• **Exercise objective**: Could you output each line below precisely as it stands, without the images?
---
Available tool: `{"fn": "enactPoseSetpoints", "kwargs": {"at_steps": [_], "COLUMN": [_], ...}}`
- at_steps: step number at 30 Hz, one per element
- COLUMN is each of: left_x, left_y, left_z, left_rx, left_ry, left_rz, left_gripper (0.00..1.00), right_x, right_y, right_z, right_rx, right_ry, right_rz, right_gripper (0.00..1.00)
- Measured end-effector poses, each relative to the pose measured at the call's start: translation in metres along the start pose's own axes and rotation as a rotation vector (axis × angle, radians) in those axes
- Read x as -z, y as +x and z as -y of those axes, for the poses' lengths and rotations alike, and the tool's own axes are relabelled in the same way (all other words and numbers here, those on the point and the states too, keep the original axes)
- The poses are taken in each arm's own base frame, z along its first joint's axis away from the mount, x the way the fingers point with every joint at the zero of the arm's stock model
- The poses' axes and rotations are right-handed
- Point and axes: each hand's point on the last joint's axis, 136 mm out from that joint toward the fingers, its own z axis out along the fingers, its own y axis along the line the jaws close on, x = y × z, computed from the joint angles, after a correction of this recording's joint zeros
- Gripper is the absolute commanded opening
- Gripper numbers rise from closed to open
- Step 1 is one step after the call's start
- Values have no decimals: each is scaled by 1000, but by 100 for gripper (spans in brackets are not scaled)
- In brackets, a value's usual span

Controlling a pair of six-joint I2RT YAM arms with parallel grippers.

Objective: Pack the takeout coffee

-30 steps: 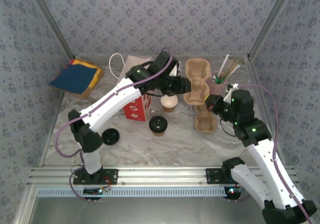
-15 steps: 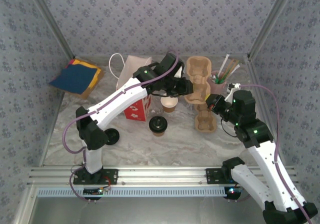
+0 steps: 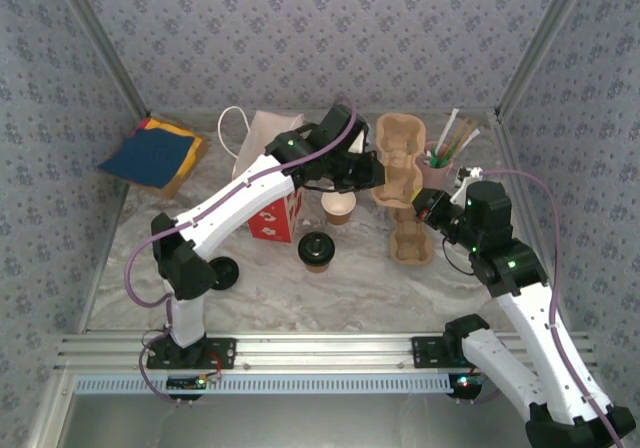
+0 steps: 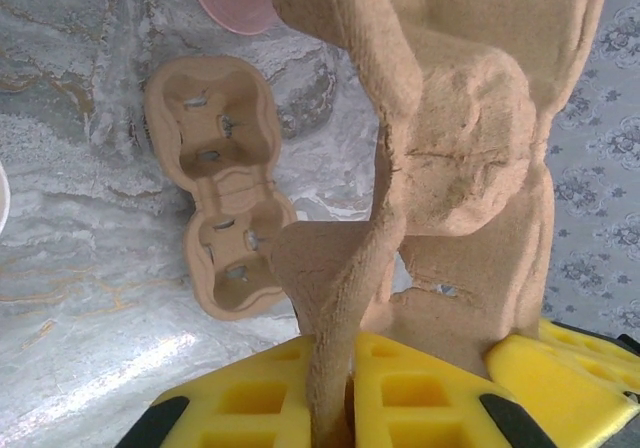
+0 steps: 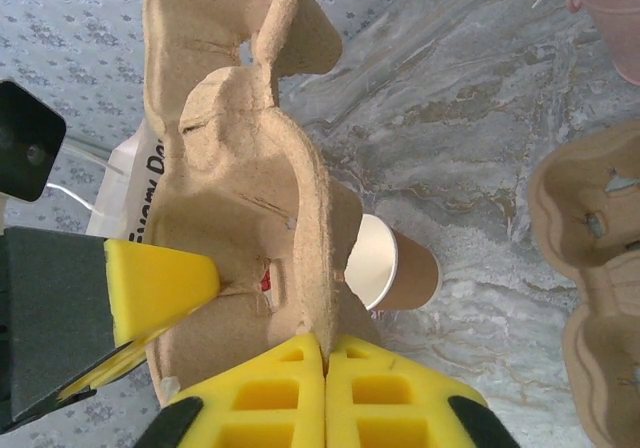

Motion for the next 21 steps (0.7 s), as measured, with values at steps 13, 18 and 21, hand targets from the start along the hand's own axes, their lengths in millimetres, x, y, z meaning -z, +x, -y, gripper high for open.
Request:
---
• **Answer to the exercise**:
Available tool: `{"fn": "enactPoseSetpoints", "kwargs": {"at_steps": [_], "COLUMN": [_], ...}}`
- at_steps: step number at 30 Hz, one per element
- COLUMN is each of: left_x, left_y, left_z, left_rx, left_ry, left_rz, left_gripper (0.00..1.00), right_x, right_y, right_z, right_rx, right_ry, right_rz, right_gripper (0.00..1.00)
- Measured end-effector poses, each relative to the pose measured at the call's start: translation in metres along the start pose's own axes and rotation as a rotation vector (axis × angle, radians) in those axes
- Read x as -z, y as +x and z as -y of those axes, for the poses' lengths and rotations alike, and the tool's own axes are relabelled in the same way (all other words and numbers here, those on the point and the states too, keep the original axes)
- The poses are taken in each arm's own base frame, z along its first joint's axis away from the mount, x the way the fingers point with every joint at the zero of the arm's stock model
- The poses' axes and rotations are right-handed
- Point and axes: each hand's point on the last joint's axis, 136 mm out from that joint toward the fingers, its own z axis out along the fingers, its own y axis along the line the jaws close on, x = y × z, computed from the joint angles, after a correction of this recording's joint zeros
- Gripper is the absolute commanded opening
- Gripper numbers rise from closed to open
- Step 1 is one step after the call's start
- Values have no decimals: each is scaled by 1000, but by 100 for gripper (spans in brackets are not scaled)
- In brackets, a value's usual span

Controlling a pair of six-joint I2RT YAM arms with parallel grippers.

Objective: Pack the takeout coffee

-30 steps: 
-15 steps: 
+0 steps: 
+0 steps: 
+0 steps: 

Motion for the next 21 steps (0.7 s), as measured, with values at steps 13, 18 and 21, hand targets from the start along the hand's own axes, their lengths in millimetres, x, y, z meaning -z, +x, -y, gripper high for open.
Request:

This answer requires no additional content.